Demir Perdelerin Aralandığı Ülkeden Selamlar…

Posted on 8 Aralık 2014 Blog

Gittiğimiz her şehir, dolaşırken kulağımıza tarihini fısıldar. Bazı yerleri utançla, bazılarını ise gururla…Genellikle de galip olanın tarafından anlatır kendini, hep kendisi haklıymışçasına…

Ama Berlin bir başka.. Şehrin taban tabana zıt iki farklı yüzü var. Spree Nehrinin ayırdığı iki farklı tarih, iki farklı kültür, iki farklı mimari ve senelerdir bir arada yaşanmasına rağmen iki farklı bakış açısı… Uygulanan siyasi ideolojilerin doğruluğunu kanıtlamak istercesine inşa edilmiş iddaalı yapılar… Hitler’in faşizan binalarına karşılık, Sovyetler Birliğini çağrıştıran kibrit kutusu evlerin birbirine meydan okuması.. Doğu kısmında Balzac Kafede kahve içip, Einstein Restaurantta yemek yerken, batı kısımda Mc Donald’s gibi Amerika tabanlı markalar mevcut…

II. Dünya Savaşı sonrasında % 70’i hasar görmüş fakat iki ayrı şehir gibi yeniden yapılanan bu şehirde opera binası, parlemento gibi binalardan ikişer tane bulunmakta. Yani herşeyin bir yedeği var:) 1989 yılında yıkılan Berlin Duvarının ise sadece ufak bir kısmı mevcut. Fakat sembolik olarak korunan duvarda; keskin fikir ayrılıklarını, renklere aktarıp ortak paydada buluşmuş olmanın huzuru var.

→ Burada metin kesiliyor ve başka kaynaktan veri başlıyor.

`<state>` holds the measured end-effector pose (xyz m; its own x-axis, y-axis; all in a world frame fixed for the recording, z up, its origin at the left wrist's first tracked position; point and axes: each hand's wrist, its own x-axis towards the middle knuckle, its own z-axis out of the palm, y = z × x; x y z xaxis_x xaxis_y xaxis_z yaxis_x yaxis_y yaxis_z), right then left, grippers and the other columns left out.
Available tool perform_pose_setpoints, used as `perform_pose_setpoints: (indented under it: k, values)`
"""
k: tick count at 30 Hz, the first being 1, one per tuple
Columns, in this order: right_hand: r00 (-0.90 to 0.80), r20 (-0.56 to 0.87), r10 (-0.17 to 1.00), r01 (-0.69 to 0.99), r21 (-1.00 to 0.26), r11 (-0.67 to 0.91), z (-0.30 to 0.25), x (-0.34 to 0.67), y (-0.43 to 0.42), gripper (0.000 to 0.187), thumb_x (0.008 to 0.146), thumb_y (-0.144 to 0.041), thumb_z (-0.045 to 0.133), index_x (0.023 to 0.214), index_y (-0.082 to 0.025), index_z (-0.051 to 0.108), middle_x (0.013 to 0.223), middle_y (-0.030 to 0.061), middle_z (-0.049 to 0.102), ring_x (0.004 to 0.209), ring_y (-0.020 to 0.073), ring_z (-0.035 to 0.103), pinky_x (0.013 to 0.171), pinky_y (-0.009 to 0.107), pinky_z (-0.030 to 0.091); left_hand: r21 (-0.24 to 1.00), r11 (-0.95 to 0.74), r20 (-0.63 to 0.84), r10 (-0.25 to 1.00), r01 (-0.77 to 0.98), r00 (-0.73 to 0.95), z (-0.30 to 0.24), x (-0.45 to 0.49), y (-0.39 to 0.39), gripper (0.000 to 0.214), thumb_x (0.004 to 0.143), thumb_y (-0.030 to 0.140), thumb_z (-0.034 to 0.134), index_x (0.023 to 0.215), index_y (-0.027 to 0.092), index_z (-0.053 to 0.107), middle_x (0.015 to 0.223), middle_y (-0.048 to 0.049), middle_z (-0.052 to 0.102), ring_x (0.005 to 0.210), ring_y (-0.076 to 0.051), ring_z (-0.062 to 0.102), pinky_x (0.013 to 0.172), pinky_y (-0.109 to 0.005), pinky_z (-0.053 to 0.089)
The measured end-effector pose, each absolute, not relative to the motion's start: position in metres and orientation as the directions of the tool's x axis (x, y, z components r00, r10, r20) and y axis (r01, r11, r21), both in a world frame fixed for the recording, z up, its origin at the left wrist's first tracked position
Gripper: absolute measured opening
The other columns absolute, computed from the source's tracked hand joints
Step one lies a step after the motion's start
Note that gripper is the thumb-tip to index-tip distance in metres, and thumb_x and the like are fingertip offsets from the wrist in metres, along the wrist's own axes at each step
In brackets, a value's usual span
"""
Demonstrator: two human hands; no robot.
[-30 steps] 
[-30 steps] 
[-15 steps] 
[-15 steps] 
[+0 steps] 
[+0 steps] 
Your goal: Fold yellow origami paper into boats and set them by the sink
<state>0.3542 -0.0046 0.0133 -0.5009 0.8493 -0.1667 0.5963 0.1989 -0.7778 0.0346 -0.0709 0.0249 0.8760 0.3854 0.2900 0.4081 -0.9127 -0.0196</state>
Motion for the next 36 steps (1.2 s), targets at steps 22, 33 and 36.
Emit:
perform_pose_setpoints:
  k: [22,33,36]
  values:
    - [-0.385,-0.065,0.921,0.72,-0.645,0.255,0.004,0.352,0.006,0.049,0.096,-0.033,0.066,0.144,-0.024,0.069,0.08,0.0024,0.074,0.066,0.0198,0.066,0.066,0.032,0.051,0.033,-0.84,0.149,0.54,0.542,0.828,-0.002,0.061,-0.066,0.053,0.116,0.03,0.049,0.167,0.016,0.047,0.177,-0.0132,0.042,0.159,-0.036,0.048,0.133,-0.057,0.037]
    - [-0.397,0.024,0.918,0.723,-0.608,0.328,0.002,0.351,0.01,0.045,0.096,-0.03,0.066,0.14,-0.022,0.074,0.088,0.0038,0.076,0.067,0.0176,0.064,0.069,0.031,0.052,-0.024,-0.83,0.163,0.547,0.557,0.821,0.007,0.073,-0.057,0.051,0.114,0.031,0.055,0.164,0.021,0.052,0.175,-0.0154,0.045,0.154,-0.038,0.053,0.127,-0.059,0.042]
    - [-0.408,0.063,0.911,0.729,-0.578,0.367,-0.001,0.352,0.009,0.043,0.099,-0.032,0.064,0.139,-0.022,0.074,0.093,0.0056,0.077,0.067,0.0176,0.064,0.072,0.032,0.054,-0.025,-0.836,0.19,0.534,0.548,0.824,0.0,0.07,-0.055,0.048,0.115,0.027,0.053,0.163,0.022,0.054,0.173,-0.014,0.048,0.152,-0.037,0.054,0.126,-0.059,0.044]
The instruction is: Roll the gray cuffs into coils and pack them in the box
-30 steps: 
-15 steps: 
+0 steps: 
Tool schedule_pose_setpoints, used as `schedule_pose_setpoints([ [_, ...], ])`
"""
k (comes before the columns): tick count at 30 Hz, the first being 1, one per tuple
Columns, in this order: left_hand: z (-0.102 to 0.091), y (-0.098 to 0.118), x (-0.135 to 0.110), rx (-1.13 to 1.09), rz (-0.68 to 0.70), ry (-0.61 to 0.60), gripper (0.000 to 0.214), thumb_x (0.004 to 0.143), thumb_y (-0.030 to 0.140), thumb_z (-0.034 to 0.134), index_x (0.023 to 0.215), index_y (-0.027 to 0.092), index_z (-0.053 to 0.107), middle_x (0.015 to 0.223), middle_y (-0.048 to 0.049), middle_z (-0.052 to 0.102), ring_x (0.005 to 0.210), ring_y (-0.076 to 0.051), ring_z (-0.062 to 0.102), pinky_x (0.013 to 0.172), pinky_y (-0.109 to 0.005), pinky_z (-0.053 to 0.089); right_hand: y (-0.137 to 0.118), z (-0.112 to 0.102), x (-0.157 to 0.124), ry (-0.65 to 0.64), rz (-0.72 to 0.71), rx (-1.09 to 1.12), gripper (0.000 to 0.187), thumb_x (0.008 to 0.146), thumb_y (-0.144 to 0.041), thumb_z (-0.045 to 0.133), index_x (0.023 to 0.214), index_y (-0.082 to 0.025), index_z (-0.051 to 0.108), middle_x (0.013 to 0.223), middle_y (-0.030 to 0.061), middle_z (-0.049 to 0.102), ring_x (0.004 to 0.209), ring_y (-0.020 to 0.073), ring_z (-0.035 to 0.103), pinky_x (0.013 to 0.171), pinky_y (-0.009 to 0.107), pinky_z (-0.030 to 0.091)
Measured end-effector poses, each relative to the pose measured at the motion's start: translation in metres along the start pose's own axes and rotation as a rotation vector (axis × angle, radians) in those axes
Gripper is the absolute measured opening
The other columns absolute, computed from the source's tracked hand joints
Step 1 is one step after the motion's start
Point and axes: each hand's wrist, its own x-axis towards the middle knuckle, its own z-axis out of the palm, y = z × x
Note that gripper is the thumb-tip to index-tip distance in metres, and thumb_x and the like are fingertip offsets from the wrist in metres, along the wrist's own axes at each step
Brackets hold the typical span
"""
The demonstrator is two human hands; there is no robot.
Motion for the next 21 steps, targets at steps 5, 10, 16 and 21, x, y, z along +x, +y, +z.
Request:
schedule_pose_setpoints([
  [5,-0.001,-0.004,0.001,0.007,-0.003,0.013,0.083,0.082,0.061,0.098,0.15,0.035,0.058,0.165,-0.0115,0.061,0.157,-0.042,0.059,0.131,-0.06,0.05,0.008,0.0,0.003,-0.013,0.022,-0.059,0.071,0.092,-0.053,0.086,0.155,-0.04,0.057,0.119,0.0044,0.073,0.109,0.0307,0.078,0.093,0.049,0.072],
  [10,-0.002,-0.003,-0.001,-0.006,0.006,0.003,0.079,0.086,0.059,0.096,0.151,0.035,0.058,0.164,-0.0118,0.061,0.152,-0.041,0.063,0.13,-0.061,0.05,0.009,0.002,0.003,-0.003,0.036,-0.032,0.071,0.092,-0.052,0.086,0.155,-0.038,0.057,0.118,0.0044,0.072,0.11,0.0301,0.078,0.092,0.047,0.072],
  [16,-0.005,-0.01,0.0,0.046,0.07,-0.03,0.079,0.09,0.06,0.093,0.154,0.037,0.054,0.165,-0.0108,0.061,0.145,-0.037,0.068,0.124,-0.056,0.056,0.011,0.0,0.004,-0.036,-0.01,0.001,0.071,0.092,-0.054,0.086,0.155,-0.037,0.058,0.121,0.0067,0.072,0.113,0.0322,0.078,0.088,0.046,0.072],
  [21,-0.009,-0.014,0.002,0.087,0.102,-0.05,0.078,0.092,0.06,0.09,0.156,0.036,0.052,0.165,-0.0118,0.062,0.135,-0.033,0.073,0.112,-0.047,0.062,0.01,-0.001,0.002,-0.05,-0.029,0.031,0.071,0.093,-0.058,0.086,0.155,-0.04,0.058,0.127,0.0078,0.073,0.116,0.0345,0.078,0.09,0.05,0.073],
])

Yani utanç duvarı, artık tam bir sanat eseri…Aslında çok eski bir şehir değil ama şehirler de insanlarda olduğu gibi zamanla değil yaşanmışlıklar ile derinleştiriyor…

Kim derdi ki :13. Yüzyılda sadece iki kasabanın birleşiminden oluşan bu şehir, hızla değişecek, gelişecek ve dünya tarihinde en çok insanın ölümüne neden olacak bir savaşın başkenti olacak..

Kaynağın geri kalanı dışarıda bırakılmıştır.